→ **What to work on**: Every line below between the line holding "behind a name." and the line holding "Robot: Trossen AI", inclusive, should be repeated exactly, and all other lines omitted.
** Listed entries follows **
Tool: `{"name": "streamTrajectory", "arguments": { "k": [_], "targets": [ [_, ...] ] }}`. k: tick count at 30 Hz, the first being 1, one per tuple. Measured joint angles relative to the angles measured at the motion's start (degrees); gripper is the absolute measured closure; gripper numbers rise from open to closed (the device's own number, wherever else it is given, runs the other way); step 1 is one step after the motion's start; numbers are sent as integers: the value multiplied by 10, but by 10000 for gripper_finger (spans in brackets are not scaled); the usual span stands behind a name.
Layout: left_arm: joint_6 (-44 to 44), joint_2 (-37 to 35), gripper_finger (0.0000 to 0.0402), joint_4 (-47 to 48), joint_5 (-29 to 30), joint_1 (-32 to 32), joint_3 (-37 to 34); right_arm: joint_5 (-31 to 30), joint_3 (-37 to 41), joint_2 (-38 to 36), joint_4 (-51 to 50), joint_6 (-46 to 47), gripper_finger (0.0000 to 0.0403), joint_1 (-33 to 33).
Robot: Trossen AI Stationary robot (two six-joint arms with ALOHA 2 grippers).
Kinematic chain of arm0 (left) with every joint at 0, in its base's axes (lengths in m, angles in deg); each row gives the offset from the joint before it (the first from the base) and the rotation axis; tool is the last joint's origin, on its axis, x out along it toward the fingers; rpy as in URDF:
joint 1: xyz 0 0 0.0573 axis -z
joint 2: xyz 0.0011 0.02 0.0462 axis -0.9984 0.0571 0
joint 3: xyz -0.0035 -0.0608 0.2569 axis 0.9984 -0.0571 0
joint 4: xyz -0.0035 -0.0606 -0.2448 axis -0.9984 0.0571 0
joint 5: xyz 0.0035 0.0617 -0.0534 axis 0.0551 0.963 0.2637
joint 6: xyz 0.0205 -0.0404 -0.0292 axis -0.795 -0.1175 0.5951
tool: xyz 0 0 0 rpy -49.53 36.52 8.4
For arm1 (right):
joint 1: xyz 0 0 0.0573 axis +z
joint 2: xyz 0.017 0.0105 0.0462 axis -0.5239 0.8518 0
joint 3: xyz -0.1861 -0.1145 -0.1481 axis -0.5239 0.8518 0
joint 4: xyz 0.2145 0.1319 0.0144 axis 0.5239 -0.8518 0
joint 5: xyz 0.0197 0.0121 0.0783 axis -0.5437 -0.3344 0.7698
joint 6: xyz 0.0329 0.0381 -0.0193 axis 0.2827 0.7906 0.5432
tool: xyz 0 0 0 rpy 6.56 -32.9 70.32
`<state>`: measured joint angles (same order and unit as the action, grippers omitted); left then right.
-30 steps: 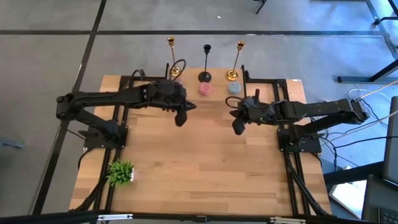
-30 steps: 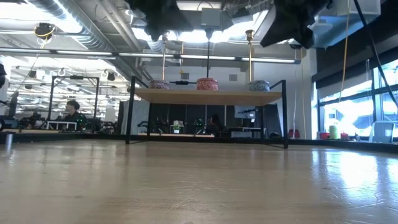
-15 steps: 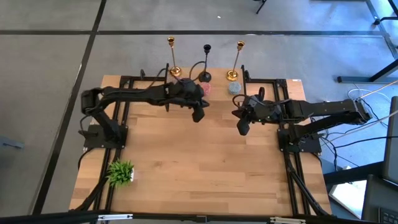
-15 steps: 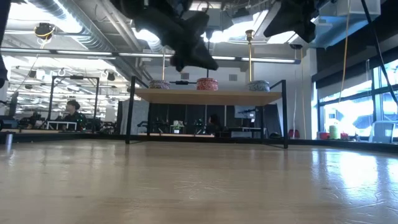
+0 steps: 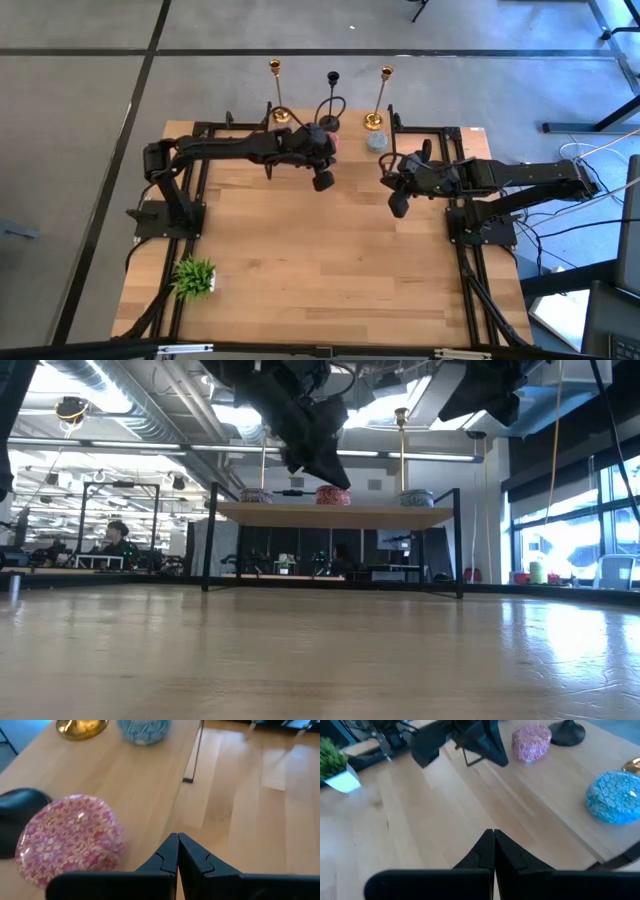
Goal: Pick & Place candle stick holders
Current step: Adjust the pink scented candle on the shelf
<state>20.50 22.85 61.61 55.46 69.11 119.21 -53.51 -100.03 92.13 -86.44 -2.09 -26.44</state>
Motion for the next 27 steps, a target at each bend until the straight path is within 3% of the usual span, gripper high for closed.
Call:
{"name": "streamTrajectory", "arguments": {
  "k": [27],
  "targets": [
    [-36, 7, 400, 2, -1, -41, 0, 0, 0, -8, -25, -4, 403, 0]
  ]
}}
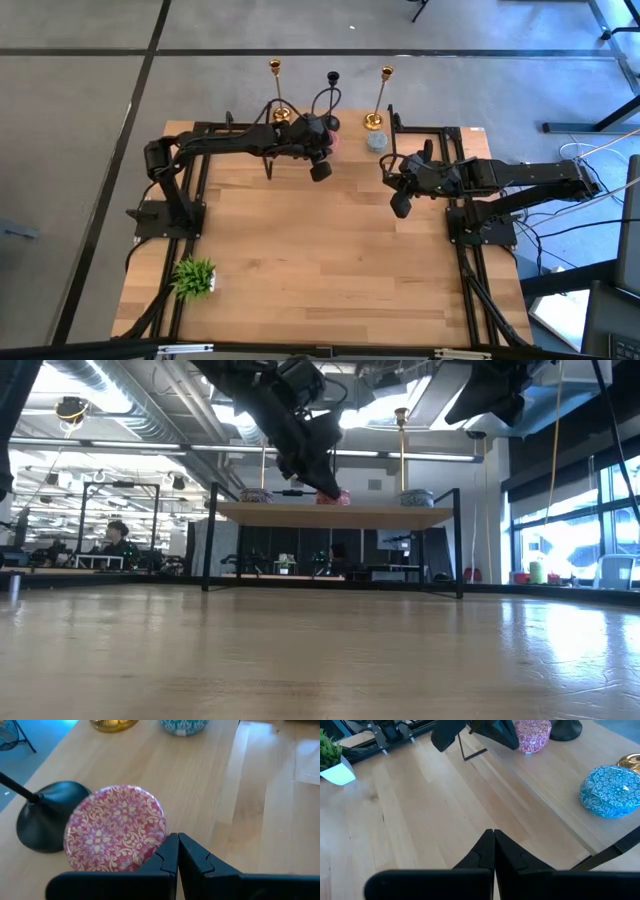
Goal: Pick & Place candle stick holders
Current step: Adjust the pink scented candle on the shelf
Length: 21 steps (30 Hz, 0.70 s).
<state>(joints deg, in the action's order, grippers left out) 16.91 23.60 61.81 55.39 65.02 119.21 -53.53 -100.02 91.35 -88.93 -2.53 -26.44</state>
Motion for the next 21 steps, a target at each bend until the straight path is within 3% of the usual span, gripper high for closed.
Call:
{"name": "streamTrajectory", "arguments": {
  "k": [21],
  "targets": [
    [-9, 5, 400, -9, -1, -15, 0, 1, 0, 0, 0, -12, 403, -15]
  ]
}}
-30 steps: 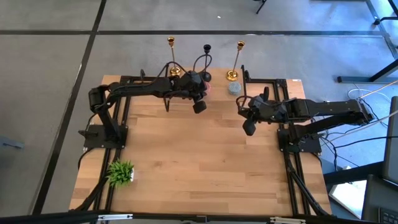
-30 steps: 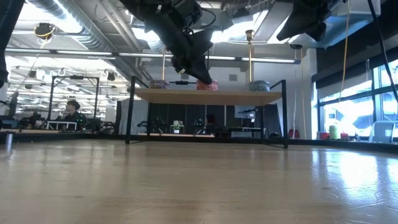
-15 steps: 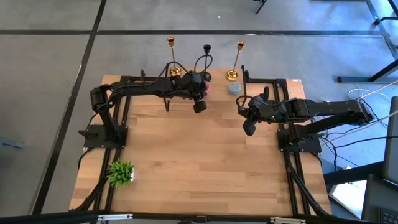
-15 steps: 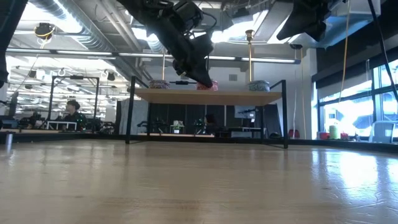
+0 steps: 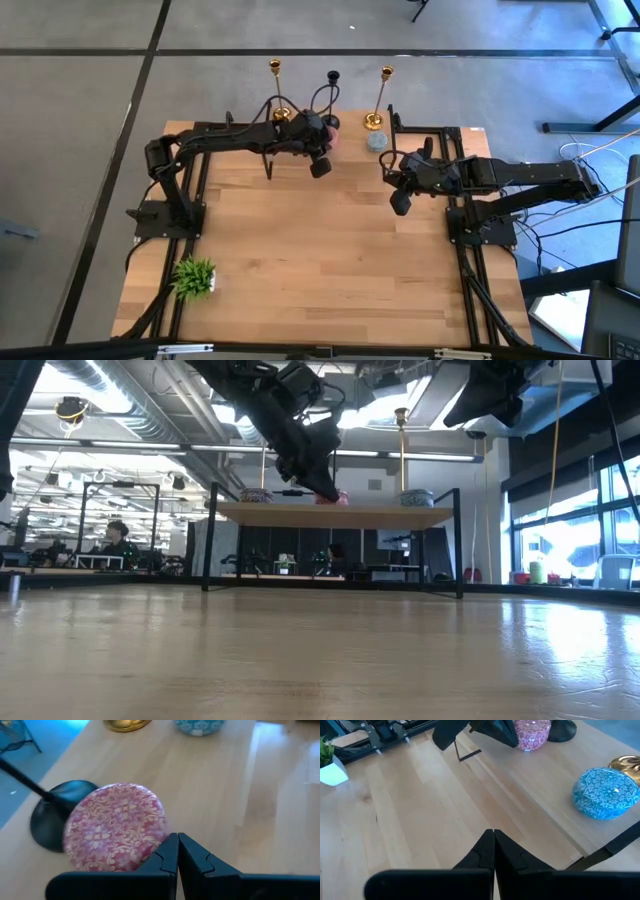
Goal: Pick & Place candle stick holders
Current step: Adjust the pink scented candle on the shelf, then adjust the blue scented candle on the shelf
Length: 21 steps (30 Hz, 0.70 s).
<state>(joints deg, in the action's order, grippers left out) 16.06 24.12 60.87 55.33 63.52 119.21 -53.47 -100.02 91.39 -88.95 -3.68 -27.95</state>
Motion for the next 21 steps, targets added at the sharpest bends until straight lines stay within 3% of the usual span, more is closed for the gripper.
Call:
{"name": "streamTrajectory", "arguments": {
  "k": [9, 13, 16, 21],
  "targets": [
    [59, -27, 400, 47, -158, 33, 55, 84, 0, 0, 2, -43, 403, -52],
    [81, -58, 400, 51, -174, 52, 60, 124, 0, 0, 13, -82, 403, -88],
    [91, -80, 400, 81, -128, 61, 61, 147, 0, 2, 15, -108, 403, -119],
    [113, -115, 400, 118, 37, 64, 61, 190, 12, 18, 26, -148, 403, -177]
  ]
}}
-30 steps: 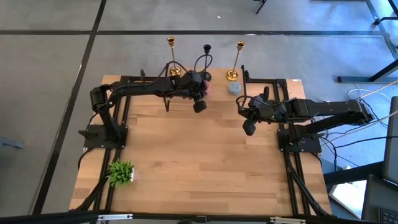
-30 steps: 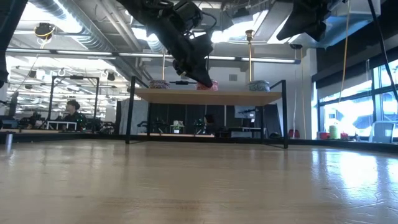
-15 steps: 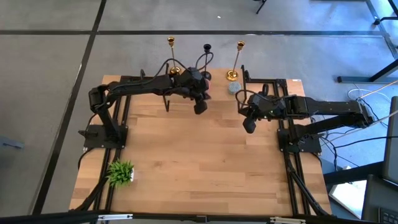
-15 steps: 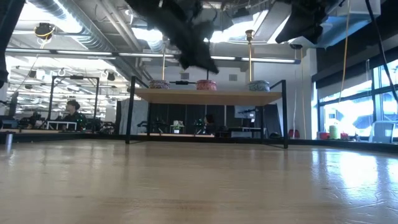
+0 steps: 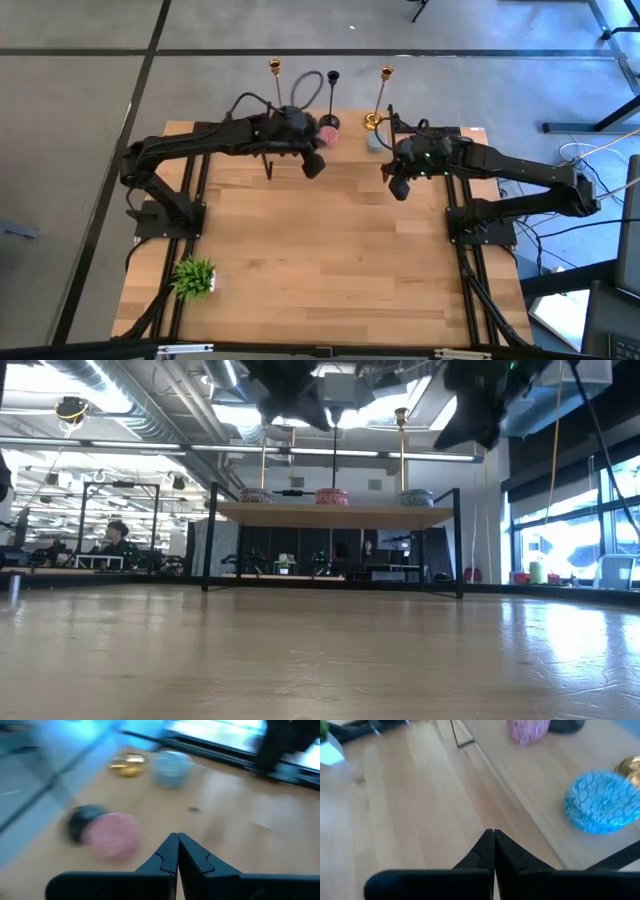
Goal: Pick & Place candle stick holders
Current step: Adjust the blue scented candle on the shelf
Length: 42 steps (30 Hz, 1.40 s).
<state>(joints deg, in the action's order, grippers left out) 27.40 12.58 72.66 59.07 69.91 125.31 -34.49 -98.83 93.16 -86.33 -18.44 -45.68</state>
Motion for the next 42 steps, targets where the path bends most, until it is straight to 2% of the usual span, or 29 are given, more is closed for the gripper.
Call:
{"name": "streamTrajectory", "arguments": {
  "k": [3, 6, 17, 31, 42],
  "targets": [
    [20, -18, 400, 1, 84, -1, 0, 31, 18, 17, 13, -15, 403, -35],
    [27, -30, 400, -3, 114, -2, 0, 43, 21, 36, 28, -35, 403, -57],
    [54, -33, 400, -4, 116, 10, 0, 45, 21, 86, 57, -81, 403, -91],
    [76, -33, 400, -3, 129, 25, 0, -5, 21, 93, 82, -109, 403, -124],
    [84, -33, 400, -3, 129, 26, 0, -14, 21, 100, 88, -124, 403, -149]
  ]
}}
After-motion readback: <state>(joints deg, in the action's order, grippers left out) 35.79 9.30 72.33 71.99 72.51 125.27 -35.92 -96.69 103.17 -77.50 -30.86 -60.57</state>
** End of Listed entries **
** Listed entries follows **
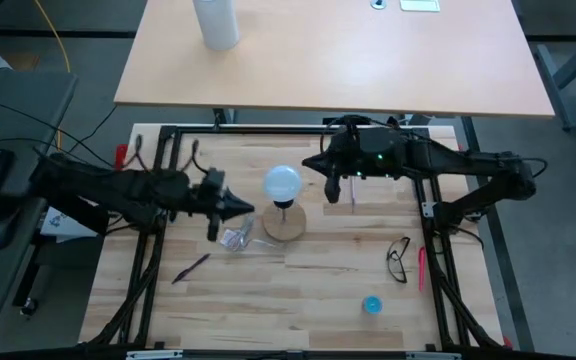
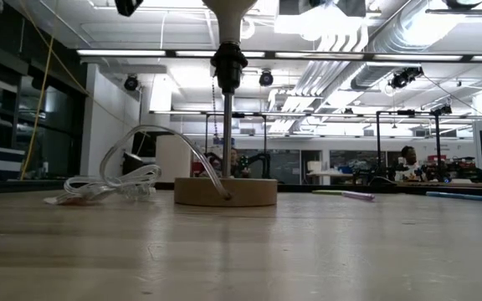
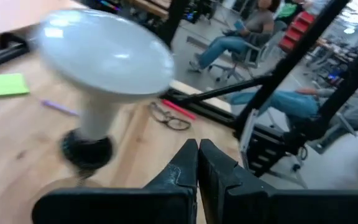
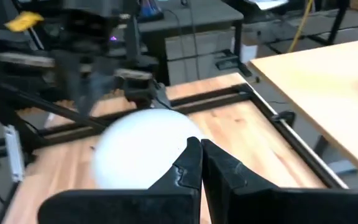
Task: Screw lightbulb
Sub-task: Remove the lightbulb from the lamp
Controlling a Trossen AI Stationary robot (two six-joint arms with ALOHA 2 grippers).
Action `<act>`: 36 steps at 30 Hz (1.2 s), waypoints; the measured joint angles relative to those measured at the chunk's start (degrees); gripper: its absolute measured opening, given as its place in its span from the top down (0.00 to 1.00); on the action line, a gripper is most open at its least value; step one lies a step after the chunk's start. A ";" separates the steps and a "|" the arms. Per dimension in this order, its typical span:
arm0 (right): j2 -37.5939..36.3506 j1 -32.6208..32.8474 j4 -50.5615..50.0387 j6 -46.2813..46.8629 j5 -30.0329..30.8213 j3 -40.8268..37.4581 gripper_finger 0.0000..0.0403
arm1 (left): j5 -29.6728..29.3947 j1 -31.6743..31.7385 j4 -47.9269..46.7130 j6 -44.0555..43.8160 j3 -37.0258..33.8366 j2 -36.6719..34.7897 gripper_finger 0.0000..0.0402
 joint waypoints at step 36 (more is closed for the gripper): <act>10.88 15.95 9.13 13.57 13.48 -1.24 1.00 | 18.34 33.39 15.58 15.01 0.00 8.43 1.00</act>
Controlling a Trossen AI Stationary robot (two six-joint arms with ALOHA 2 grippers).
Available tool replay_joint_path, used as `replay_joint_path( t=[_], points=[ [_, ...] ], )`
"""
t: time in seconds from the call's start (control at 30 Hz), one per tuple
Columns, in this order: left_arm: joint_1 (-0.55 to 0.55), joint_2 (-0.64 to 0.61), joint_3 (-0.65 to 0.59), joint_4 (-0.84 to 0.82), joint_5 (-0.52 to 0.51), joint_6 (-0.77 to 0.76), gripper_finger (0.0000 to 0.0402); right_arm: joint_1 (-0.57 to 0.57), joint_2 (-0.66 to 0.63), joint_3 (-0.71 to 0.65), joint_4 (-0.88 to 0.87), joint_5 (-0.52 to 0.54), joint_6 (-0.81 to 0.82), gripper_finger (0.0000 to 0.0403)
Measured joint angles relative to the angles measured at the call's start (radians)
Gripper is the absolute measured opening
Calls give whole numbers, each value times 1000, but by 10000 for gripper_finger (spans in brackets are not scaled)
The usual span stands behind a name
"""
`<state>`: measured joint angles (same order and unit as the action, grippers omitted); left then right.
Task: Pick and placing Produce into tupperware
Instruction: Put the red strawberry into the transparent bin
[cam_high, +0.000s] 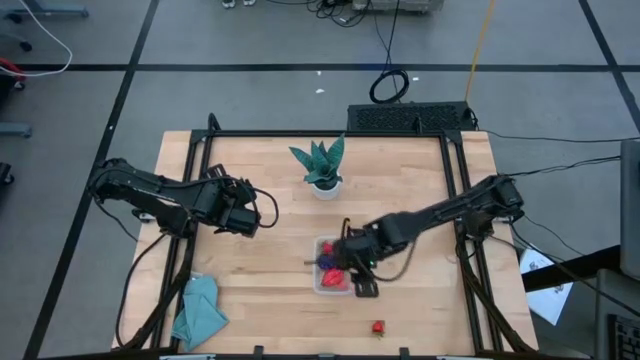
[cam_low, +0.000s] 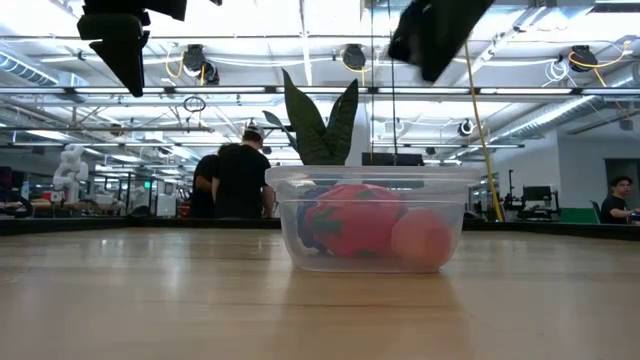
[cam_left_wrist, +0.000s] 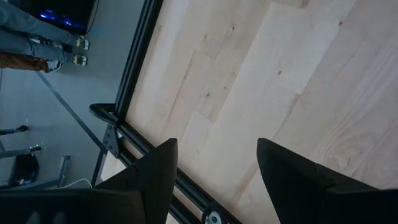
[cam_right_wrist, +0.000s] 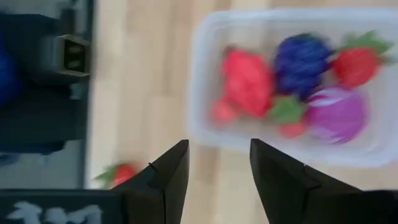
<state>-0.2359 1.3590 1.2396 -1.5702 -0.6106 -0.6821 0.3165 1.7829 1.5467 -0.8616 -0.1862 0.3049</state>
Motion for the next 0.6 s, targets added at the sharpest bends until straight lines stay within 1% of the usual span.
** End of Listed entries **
→ **Solution for this problem**:
Tool: `{"name": "streamTrajectory", "arguments": { "k": [_], "targets": [ [_, ...] ] }}`. k: tick count at 30 Hz, the first being 1, one per tuple. Measured joint angles relative to the angles measured at the motion's start (degrees); gripper is the absolute measured closure; gripper numbers rise from open to closed (the device's own number, wherever else it is given, runs the other way); step 1 is one step after the motion's start; numbers are sent as integers: the value multiplied by 10, but by 10000 for gripper_finger (spans in brackets are not scaled); the usual span stands behind a name.
Layout: left_arm: joint_6 (-44 to 44), joint_2 (-37 to 35), gripper_finger (0.0000 to 0.0402), joint_4 (-47 to 48), joint_5 (-29 to 30), joint_1 (-32 to 32), joint_3 (-37 to 34); right_arm: joint_5 (-31 to 30), joint_3 (-37 to 41), joint_2 (-38 to 36), joint_4 (-51 to 50), joint_6 (-46 to 47), gripper_finger (0.0000 to 0.0403), joint_1 (-33 to 33).
Robot: Trossen AI Stationary robot (two six-joint arms with ALOHA 2 grippers).

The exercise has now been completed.